__EXERCISE INSTRUCTIONS__
Your task is to quote the listing below exactly, beginning with its first line and ending on the line bearing "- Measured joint".

__EXERCISE DATA__
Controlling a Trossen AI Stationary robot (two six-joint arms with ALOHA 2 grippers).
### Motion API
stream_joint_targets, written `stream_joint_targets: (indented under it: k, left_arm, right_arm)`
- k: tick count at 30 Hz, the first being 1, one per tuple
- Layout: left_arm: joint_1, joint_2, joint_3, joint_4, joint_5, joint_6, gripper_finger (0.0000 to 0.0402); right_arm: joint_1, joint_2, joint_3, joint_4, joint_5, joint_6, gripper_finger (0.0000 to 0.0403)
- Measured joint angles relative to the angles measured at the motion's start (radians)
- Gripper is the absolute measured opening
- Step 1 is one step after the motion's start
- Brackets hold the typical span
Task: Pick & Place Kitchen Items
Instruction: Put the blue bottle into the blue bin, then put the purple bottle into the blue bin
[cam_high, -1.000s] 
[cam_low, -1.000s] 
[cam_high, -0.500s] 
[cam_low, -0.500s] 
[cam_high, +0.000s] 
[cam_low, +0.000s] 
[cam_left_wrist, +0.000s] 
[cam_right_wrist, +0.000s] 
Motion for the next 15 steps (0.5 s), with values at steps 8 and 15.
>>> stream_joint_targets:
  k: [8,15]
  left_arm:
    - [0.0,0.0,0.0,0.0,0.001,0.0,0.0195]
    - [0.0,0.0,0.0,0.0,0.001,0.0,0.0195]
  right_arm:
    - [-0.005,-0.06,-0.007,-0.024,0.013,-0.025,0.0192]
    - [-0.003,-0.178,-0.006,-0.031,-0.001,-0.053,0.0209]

__EXERCISE RESPONSE__
Controlling a Trossen AI Stationary robot (two six-joint arms with ALOHA 2 grippers).
### Motion API
stream_joint_targets, written `stream_joint_targets: (indented under it: k, left_arm, right_arm)`
- k: tick count at 30 Hz, the first being 1, one per tuple
- Layout: left_arm: joint_1, joint_2, joint_3, joint_4, joint_5, joint_6, gripper_finger (0.0000 to 0.0402); right_arm: joint_1, joint_2, joint_3, joint_4, joint_5, joint_6, gripper_finger (0.0000 to 0.0403)
- Measured joint angles relative to the angles measured at the motion's start (radians)

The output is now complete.